Line by line, copy the listing below exactly.

....

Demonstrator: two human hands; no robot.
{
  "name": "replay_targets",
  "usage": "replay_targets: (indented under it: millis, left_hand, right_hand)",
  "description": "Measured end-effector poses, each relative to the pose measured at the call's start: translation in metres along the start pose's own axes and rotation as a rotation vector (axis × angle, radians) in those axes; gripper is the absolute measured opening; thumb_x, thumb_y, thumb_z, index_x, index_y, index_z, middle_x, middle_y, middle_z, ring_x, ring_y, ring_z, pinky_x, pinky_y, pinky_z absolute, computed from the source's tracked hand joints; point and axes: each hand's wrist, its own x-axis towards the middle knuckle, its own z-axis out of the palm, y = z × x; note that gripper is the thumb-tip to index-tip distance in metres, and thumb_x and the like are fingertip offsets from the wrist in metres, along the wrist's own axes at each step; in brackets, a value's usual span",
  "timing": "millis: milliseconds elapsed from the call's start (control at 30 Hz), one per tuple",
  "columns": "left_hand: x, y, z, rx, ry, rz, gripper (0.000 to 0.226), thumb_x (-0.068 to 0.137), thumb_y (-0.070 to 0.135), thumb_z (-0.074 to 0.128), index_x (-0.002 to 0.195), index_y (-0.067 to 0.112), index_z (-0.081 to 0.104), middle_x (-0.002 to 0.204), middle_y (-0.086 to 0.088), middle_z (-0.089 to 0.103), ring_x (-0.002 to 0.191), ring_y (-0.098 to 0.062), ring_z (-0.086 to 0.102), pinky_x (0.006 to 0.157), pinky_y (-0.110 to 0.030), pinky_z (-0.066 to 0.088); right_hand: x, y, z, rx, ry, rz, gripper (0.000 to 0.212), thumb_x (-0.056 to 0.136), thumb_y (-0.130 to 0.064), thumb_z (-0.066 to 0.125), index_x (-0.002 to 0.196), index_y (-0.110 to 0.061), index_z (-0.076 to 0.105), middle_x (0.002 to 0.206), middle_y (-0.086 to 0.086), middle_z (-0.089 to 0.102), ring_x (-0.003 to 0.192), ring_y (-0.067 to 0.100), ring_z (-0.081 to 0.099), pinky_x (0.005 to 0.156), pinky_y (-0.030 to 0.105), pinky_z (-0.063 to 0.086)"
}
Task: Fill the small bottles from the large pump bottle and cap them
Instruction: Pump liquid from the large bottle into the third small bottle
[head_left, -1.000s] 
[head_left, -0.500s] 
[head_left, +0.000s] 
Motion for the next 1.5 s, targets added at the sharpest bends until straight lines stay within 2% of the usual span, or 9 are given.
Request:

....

■ ANSWER BOX ■
Demonstrator: two human hands; no robot.
{
  "name": "replay_targets",
  "usage": "replay_targets: (indented under it: millis, left_hand, right_hand)",
  "description": "Measured end-effector poses, each relative to the pose measured at the call's start: translation in metres along the start pose's own axes and rotation as a rotation vector (axis × angle, radians) in those axes; gripper is the absolute measured opening; thumb_x, thumb_y, thumb_z, index_x, index_y, index_z, middle_x, middle_y, middle_z, ring_x, ring_y, ring_z, pinky_x, pinky_y, pinky_z absolute, computed from the source's tracked hand joints; point and axes: each hand's wrist, its own x-axis towards the middle knuckle, its own z-axis out of the palm, y = z × x; note that gripper is the thumb-tip to index-tip distance in metres, and thumb_x and the like are fingertip offsets from the wrist in metres, along the wrist's own axes at each step; in brackets, a value's usual span",
  "timing": "millis: milliseconds elapsed from the call's start (control at 30 Hz), one per tuple",
  "columns": "left_hand: x, y, z, rx, ry, rz, gripper (0.000 to 0.226), thumb_x (-0.068 to 0.137), thumb_y (-0.070 to 0.135), thumb_z (-0.074 to 0.128), index_x (-0.002 to 0.195), index_y (-0.067 to 0.112), index_z (-0.081 to 0.104), middle_x (-0.002 to 0.204), middle_y (-0.086 to 0.088), middle_z (-0.089 to 0.103), ring_x (-0.002 to 0.191), ring_y (-0.098 to 0.062), ring_z (-0.086 to 0.102), pinky_x (0.006 to 0.157), pinky_y (-0.110 to 0.030), pinky_z (-0.066 to 0.088); right_hand: x, y, z, rx, ry, rz, gripper (0.000 to 0.212), thumb_x (-0.056 to 0.136), thumb_y (-0.130 to 0.064), thumb_z (-0.066 to 0.125), index_x (-0.002 to 0.196), index_y (-0.110 to 0.061), index_z (-0.076 to 0.105), middle_x (0.002 to 0.206), middle_y (-0.086 to 0.086), middle_z (-0.089 to 0.102), ring_x (-0.003 to 0.192), ring_y (-0.067 to 0.100), ring_z (-0.081 to 0.099), pinky_x (0.005 to 0.156), pinky_y (-0.030 to 0.105), pinky_z (-0.063 to 0.086)"
}
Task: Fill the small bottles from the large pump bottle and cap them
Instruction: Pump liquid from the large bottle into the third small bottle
[head_left, -1.000s] 
[head_left, -0.500s] 
[head_left, +0.000s] 
Motion for the next 1.5 s, targets added at the sharpest bends until straight lines stay within 2% of the usual span, or 9 are given.
Request:

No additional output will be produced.